When done well, the role of abstraction functions as a bridge between all of these disparate environments to allow service providers, data center and exchange providers, webscale companies and broader to make the transition to an Open-next, while supporting what’s in place.
Circle-of-Life
Let’s dive a little deeper into what functional roles the SDN Controller shall perform. The best way to view this is that of the circle-of-life. No, not “The Lion King” melody that is now stuck in your head, but that of Life Cycle Service Automation.
Networks and related services are living entities in nature in that they have an initial birth, or instantiation. Once born, they provide biotelemetry such as data and analytics, they grow and change, they require upgrades and routine maintenance, and ultimately, overall health is dependent on how well we manage all of this and do so in a proactive and predictive manner.
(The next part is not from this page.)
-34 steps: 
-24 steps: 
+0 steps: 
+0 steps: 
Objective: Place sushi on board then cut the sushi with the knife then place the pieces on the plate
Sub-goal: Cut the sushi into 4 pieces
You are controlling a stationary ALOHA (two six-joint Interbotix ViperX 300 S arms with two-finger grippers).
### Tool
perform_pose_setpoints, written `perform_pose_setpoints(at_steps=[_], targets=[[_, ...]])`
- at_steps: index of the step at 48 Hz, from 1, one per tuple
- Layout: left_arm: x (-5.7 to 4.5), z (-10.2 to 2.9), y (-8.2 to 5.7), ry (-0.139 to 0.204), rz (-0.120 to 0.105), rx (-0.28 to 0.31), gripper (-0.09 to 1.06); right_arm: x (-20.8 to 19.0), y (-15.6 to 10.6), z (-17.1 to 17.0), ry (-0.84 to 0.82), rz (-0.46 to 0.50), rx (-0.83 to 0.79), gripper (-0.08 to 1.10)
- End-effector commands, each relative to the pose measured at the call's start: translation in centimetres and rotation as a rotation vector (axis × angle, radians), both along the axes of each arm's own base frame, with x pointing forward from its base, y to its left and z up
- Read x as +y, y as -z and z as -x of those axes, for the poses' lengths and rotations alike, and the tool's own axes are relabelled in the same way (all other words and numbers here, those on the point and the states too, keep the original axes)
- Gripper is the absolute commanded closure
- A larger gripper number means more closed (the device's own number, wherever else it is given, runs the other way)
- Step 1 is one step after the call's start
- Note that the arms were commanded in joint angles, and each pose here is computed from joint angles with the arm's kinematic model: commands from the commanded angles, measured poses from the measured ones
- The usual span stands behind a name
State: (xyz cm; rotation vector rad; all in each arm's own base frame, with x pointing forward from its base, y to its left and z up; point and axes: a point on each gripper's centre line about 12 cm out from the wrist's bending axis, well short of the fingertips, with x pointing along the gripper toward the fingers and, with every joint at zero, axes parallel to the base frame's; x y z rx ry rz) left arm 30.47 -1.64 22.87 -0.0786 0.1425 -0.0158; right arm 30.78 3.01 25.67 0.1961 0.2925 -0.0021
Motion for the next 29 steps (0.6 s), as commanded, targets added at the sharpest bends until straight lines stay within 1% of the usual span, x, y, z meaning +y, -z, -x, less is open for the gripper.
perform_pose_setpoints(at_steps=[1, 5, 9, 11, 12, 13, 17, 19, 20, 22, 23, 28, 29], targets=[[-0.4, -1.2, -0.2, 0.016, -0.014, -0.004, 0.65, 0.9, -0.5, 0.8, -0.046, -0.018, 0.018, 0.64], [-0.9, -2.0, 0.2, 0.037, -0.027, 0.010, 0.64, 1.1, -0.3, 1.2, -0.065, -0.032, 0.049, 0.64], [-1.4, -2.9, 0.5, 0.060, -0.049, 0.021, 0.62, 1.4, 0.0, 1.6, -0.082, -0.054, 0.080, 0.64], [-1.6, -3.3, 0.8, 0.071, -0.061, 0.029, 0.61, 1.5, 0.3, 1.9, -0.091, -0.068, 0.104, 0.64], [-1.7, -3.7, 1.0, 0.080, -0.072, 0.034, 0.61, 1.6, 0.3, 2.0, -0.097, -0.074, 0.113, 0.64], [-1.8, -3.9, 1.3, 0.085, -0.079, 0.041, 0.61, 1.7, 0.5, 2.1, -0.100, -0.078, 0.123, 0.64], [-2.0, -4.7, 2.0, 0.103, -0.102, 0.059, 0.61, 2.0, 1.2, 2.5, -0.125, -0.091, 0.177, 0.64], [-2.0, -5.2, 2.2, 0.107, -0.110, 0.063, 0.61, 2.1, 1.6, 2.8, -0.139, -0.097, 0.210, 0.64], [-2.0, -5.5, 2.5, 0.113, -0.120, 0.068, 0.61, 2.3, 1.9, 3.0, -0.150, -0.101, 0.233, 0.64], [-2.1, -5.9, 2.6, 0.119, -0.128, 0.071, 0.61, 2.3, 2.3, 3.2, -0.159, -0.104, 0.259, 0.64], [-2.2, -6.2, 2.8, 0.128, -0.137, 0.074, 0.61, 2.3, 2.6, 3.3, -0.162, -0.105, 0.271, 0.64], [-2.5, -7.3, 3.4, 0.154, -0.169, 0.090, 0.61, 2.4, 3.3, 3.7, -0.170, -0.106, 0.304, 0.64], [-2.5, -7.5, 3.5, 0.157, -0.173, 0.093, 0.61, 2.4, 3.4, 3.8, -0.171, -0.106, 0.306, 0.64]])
For Open Networking, or legacy/current for that matter, Life Cycle Service Automation requires three core functional-capability groupings.
Discover
Realtime inventory of the network, physical and logical, as learned from the network, provides the most up-to-date representation as required for service instantiation and change, as well as for service assurance and understanding of real-time service path, topology, and correlation.
Analyze
All data available from an individual network element, service, end-to-end performance, and broader must not only be collected, but analyzed with basic (threshold, if/then/action) and advanced learning algorithms. This data must be actionable to provide visibility and control (feedback-loop-actionability), as programmed by the operator or end customer, with real-time understanding of active-and-available inventory.
Control
Automation can now tackle not just basic provisioning automation for human-hands-off, but also that which is programmable (Intent/Policy-Based, Customer-if/then/else-Defined) and beyond.
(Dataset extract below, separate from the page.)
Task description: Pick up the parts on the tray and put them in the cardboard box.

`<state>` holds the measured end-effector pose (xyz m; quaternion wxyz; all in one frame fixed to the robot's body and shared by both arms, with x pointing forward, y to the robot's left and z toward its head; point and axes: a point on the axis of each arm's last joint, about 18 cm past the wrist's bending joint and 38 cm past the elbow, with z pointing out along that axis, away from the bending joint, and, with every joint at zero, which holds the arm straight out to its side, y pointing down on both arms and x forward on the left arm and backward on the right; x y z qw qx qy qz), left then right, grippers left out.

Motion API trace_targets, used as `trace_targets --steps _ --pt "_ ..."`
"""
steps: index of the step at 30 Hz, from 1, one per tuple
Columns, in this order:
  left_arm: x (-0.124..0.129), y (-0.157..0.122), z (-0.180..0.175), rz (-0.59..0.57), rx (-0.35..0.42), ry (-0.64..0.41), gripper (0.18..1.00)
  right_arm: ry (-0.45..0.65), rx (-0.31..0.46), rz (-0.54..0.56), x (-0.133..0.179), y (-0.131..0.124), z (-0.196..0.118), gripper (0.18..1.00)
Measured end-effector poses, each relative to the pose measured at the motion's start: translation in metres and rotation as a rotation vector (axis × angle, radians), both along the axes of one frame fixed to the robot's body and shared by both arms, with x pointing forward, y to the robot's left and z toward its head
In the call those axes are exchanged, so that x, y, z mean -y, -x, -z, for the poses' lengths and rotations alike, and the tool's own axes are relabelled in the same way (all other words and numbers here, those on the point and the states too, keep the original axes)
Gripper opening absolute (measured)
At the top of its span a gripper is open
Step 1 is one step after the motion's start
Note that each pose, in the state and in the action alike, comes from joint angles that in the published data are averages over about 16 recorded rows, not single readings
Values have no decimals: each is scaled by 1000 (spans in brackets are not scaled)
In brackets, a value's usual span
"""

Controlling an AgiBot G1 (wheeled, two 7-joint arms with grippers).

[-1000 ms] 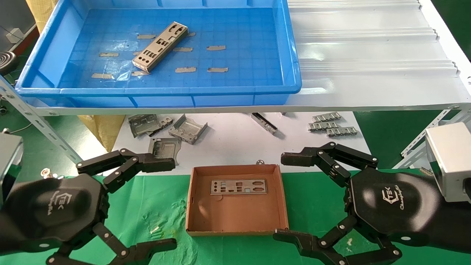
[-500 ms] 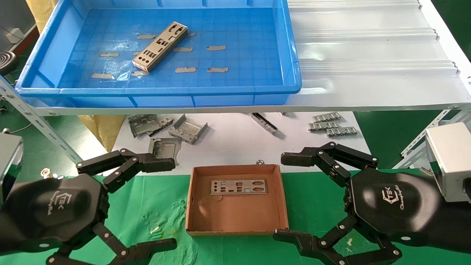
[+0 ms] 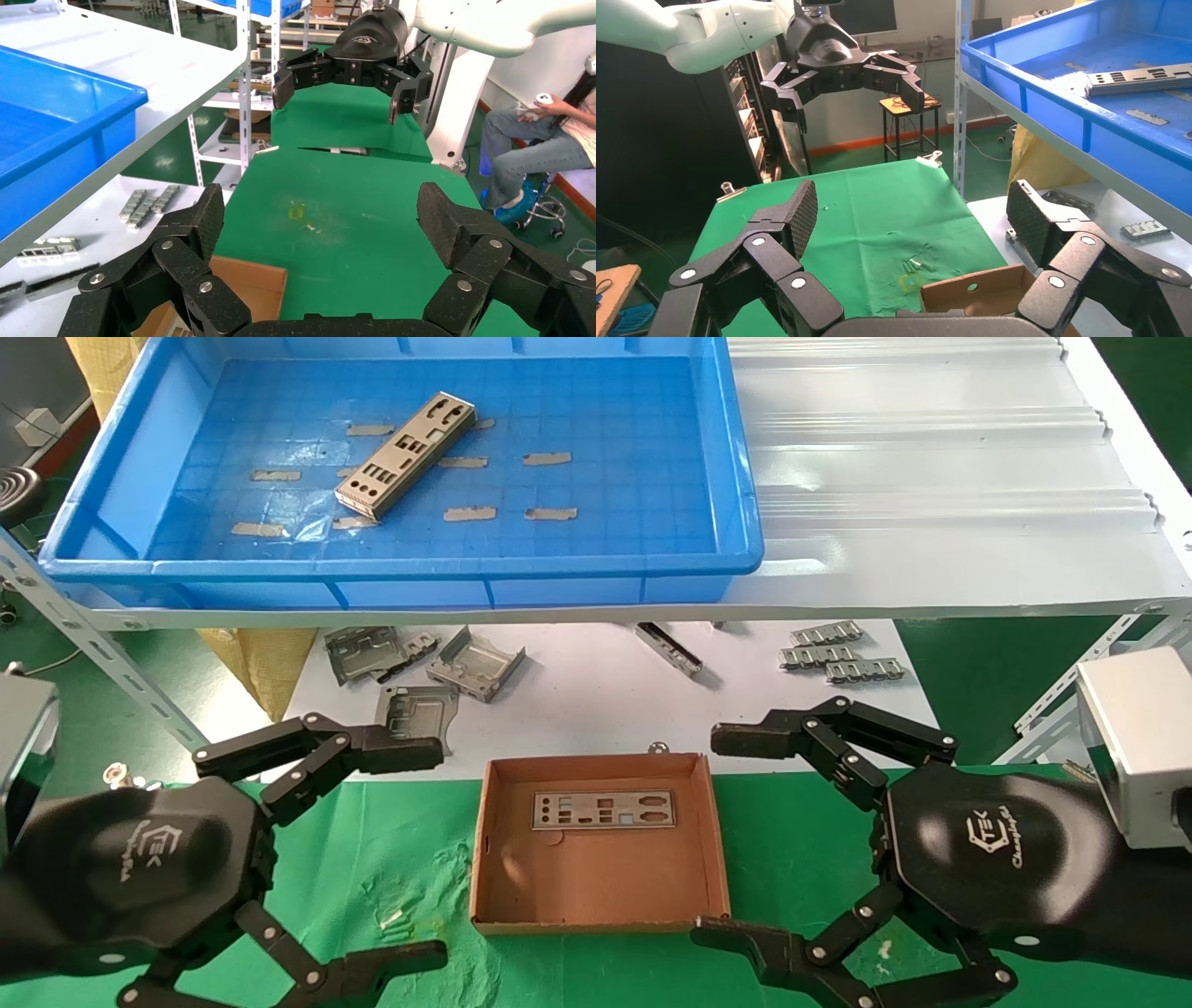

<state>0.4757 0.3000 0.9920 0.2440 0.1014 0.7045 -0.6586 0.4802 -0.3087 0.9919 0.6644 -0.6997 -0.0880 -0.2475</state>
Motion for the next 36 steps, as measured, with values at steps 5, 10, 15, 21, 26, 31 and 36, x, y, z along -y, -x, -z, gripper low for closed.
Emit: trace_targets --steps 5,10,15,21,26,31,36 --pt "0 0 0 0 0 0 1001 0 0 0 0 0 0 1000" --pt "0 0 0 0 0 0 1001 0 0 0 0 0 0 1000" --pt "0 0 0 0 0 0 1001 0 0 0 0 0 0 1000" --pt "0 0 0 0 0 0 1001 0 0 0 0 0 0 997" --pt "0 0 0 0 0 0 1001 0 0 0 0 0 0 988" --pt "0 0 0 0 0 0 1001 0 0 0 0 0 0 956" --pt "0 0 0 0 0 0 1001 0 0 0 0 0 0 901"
Now back to SDN, abstraction, and making it all look the same to the factory (operations, humans), consuming applications (OSS, Orchestrators, UI/UX), and the network itself (Disagg Open, Current, Legacy). The circle-of-life functional capabilities of Discover, Analyze, and Control must be normalized from the network ‘below’ via southbound application programming interfaces (API’s), and the applications and business logic ‘above,’ via northbound API’s. The Open Network Element (NE) may speak OpenFlow, RestConf, or broader. The current NE may speak NetConf, SNMP, and vast other options. And yes, the older stuff may speak Command Line, TL1, etc. It does not matter what protocol choice (language) to the NE’s, or the nouns-and-verbs of what is modeled or spoken over these; the consuming applications and business-practice-process should not care. The human operator, UI/UX built on top, OSS or Orchestration Layer needs to expect an abstraction layer that can manage the network of yesterday, today, and openness and awesomeness of tomorrow!
Programmable Networking and Open
In conclusion, this piece didn’t explicitly provide directions on how to build your disaggregated Open Network of tomorrow. However, if you are on a strategic journey to scale your operation without adding bodies, provide on-demand and custom-defined customer self-serve options, proactively manage networks and services leveraging actionable-analytics, and reduce complexities facing your own applications and business-practice-process, then the right SDN (abstraction) Control Automation solution can help. netFLEX® was built, from the beginning, to abstract-and-normalize Nextgen Optical and Legacy Transport networks, across the core Discover, Analyze, and Control functional-automation areas. The objective of making it all look the same across disparate technologies, suppliers, generations, to even include Open-Disaggregated networks, was and is the objective of LightRiver.